Read through the entries below and return each line with the word "asked".

Source records

◇ ◇ ◇ ◇ ◇

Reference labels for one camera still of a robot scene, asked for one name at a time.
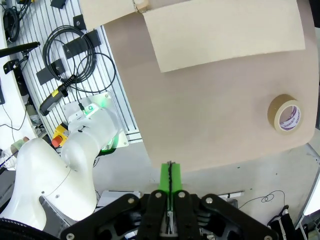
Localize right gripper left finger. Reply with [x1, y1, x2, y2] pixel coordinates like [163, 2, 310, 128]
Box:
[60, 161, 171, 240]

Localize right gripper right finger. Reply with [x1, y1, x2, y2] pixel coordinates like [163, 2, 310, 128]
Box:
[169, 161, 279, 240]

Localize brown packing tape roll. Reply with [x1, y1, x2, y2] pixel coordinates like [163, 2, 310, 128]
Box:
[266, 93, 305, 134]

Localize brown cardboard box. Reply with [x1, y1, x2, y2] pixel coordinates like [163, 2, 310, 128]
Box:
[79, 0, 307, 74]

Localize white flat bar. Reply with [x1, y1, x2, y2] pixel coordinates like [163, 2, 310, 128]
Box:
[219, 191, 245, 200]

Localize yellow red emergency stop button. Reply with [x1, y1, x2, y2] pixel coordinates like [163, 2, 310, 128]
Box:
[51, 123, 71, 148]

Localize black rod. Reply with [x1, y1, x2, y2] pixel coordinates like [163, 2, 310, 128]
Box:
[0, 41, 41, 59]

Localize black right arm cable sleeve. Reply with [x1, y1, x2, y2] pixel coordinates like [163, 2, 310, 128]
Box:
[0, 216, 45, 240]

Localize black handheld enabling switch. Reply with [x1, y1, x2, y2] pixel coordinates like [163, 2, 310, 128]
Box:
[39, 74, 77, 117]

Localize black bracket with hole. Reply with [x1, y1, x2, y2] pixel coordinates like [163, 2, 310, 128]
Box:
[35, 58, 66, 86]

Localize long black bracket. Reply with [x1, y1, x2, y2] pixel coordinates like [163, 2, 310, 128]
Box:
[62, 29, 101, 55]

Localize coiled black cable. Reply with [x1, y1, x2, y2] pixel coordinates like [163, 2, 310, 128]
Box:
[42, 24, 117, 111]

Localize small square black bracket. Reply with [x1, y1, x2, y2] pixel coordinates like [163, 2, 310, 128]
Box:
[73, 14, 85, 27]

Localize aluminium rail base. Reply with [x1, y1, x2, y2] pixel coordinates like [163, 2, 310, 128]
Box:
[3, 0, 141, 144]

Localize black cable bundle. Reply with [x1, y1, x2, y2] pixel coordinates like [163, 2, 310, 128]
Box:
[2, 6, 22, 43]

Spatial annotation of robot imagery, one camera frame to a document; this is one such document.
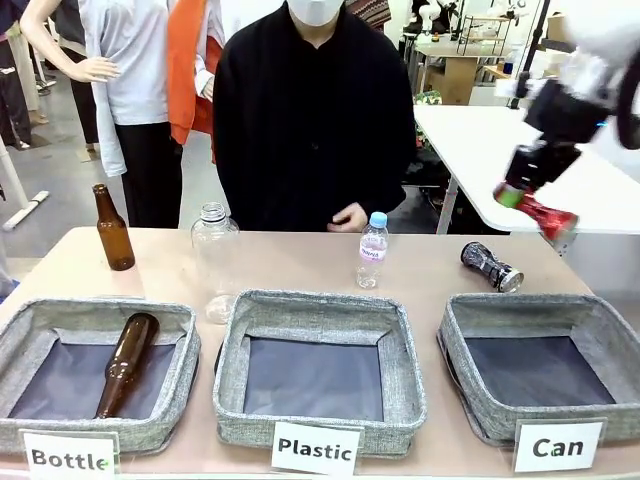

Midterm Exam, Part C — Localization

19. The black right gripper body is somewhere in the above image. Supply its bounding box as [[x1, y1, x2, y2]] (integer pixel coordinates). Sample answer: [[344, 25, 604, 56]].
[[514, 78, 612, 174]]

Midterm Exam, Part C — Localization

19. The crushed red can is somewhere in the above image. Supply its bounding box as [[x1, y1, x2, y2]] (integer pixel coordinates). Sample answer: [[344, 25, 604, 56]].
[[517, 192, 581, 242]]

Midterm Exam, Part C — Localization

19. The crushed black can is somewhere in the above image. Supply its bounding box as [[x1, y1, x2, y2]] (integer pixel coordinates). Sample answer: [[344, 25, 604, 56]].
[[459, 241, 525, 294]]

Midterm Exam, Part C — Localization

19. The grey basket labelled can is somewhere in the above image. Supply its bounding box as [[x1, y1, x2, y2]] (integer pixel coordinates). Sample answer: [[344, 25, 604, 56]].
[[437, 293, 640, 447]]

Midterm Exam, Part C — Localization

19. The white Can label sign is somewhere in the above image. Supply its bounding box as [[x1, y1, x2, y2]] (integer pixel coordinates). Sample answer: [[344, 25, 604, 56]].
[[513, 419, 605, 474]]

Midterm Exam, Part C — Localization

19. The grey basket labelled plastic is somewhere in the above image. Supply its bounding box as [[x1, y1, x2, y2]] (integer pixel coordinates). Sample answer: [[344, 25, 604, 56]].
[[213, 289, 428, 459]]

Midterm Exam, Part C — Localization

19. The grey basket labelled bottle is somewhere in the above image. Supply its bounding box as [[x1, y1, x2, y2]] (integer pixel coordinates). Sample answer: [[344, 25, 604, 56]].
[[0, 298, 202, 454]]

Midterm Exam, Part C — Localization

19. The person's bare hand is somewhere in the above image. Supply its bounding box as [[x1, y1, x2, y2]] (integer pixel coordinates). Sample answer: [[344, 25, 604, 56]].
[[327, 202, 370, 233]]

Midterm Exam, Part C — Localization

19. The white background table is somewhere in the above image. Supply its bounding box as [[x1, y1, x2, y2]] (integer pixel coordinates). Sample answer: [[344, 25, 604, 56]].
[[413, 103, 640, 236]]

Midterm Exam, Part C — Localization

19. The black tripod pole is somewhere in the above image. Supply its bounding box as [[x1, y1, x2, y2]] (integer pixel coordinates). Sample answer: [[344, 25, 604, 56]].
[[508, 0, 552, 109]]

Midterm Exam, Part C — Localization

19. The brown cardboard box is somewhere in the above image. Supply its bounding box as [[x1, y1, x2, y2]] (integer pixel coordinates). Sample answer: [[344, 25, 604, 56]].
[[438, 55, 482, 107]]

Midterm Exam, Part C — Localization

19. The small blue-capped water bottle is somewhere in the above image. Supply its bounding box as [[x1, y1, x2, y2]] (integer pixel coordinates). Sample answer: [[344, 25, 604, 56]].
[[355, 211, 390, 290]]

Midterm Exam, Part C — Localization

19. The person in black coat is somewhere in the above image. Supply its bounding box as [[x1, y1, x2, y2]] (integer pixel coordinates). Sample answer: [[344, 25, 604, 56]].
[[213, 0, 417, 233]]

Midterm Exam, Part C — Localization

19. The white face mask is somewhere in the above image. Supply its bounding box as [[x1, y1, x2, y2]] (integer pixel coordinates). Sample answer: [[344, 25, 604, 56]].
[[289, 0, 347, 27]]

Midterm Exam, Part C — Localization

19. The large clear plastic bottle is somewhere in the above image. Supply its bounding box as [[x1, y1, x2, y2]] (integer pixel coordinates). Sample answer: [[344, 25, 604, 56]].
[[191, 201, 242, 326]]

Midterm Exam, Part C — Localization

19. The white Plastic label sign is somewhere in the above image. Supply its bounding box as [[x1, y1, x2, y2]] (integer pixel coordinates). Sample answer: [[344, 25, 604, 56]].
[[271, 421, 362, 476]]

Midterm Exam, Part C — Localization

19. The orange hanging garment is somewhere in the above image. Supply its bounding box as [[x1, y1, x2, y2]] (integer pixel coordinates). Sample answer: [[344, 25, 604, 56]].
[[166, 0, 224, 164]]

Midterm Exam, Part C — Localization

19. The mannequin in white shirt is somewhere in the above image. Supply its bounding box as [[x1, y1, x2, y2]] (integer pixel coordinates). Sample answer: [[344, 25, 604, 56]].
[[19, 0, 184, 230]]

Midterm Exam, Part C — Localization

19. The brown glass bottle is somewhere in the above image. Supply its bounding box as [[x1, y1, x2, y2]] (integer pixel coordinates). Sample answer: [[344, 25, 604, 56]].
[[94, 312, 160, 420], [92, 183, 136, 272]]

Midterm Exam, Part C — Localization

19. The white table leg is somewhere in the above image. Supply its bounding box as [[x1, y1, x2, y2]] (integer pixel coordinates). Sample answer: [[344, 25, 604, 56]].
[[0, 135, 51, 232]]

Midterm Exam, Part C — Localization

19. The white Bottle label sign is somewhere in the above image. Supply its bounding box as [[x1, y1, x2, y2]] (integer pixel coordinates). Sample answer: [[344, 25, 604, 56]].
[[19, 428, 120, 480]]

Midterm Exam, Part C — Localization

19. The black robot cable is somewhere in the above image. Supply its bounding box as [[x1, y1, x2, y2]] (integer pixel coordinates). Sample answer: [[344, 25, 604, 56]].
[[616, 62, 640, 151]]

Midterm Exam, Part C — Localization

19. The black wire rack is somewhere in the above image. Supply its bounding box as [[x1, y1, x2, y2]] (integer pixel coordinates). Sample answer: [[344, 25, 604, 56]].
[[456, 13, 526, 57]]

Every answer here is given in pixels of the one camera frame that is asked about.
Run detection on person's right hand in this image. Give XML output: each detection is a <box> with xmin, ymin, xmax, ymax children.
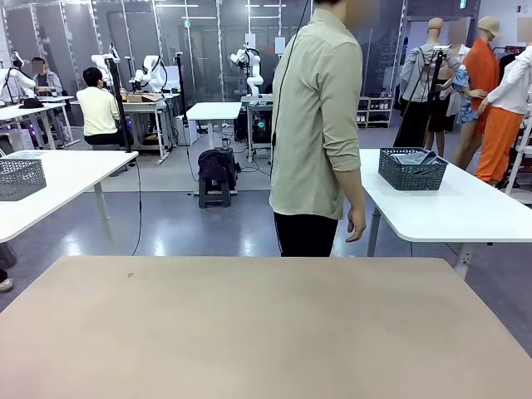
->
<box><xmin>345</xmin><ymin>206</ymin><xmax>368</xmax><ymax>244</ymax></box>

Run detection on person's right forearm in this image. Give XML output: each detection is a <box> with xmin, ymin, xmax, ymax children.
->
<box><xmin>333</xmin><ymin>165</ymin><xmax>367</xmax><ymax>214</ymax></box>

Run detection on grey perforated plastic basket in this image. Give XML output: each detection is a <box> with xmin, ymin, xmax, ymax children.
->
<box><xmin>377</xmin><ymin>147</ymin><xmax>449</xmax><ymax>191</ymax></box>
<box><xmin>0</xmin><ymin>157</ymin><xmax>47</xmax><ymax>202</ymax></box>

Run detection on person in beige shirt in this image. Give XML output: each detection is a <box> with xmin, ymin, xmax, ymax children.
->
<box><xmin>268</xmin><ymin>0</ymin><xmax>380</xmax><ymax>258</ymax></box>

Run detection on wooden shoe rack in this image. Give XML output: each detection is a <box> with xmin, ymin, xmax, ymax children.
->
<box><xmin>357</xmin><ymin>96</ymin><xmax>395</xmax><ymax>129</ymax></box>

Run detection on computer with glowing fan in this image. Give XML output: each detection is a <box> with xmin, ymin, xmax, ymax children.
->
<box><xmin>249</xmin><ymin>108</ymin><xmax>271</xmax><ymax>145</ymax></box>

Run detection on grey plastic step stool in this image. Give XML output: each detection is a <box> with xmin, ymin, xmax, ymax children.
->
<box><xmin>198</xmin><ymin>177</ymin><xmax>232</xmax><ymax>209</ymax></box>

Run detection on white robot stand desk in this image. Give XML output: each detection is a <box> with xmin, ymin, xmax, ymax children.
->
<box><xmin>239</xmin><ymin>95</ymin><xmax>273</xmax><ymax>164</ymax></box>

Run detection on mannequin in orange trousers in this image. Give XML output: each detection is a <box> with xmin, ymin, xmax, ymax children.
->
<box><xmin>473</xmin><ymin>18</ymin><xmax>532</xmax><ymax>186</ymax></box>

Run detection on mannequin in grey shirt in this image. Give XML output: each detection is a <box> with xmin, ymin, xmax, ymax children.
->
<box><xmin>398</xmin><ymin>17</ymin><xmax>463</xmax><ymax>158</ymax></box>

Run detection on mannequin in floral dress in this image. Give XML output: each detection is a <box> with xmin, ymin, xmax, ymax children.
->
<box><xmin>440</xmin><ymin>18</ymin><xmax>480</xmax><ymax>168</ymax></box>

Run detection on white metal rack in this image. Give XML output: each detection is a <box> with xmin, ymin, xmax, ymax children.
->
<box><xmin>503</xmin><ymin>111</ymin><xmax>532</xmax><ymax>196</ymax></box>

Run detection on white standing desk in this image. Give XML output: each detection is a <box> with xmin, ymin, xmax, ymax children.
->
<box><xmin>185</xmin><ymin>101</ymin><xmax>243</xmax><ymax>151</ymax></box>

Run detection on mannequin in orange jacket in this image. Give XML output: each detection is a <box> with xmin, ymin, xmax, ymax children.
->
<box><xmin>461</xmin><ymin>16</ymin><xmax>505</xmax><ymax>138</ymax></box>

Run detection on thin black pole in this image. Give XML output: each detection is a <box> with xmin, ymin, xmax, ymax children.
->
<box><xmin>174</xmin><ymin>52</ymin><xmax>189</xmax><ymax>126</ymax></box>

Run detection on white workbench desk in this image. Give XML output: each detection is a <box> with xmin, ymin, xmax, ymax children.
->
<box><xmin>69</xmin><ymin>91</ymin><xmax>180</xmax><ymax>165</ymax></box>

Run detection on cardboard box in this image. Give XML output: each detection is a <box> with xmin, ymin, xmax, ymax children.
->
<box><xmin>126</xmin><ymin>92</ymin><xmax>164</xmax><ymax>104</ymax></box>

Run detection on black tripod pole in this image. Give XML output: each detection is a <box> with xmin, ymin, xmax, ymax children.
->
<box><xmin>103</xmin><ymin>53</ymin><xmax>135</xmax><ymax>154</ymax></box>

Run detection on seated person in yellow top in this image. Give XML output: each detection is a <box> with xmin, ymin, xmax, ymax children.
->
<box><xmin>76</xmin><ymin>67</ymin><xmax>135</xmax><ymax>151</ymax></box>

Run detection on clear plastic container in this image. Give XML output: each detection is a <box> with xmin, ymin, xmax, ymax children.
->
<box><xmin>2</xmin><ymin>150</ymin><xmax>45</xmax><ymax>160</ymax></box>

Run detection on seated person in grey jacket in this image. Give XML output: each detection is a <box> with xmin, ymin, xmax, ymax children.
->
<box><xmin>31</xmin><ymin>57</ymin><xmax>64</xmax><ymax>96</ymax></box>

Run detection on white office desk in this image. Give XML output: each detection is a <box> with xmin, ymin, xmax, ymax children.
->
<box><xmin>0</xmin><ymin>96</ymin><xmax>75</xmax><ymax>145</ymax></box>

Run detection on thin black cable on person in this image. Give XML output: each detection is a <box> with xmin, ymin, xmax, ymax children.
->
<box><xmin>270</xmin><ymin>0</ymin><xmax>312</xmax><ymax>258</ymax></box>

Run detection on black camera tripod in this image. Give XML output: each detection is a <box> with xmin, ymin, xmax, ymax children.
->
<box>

◇ ◇ ◇ ◇ ◇

### Your solution
Reference labels for one camera still of a robot scene, asked for one name at a time.
Every answer here is given in pixels of the one camera frame that is asked about.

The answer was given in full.